## EXERCISE INSTRUCTIONS
Write out the stretch of lines below that begins at the line with "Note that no" and ends at the line with "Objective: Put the", including both, exactly as given and nothing more.

################

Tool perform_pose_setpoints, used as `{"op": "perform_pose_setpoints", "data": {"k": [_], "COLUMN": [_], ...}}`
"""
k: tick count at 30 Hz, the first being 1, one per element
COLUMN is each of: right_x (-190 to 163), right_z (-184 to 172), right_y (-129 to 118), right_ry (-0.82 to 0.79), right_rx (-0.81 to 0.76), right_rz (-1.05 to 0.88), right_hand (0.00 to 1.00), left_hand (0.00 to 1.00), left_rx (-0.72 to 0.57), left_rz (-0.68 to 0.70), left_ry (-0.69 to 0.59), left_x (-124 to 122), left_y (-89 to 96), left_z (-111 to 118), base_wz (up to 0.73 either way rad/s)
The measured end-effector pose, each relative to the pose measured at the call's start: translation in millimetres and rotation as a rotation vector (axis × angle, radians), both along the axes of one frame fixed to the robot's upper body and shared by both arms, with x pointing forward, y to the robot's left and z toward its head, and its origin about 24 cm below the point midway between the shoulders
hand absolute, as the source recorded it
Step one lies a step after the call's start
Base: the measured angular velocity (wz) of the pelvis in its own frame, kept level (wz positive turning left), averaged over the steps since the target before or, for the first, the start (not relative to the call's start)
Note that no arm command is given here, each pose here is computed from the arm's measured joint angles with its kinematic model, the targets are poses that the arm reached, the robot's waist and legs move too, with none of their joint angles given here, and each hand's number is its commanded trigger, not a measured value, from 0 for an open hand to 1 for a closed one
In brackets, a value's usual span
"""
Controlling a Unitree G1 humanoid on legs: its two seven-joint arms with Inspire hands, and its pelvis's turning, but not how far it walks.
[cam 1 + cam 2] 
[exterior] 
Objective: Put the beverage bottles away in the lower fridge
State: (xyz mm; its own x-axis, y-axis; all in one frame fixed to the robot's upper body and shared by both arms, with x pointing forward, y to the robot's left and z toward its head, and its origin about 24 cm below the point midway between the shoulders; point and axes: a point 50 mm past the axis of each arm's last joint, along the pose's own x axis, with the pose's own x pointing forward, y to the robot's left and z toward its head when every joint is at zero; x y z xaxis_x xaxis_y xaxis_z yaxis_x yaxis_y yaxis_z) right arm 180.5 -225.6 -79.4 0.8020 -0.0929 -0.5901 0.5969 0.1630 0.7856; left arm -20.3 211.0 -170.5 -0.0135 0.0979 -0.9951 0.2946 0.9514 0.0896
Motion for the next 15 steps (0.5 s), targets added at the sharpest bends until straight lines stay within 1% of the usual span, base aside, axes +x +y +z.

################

## TASK SOLUTION
Note that no arm command is given here, each pose here is computed from the arm's measured joint angles with its kinematic model, the targets are poses that the arm reached, the robot's waist and legs move too, with none of their joint angles given here, and each hand's number is its commanded trigger, not a measured value, from 0 for an open hand to 1 for a closed one
In brackets, a value's usual span
"""
Controlling a Unitree G1 humanoid on legs: its two seven-joint arms with Inspire hands, and its pelvis's turning, but not how far it walks.
[cam 1 + cam 2] 
[exterior] 
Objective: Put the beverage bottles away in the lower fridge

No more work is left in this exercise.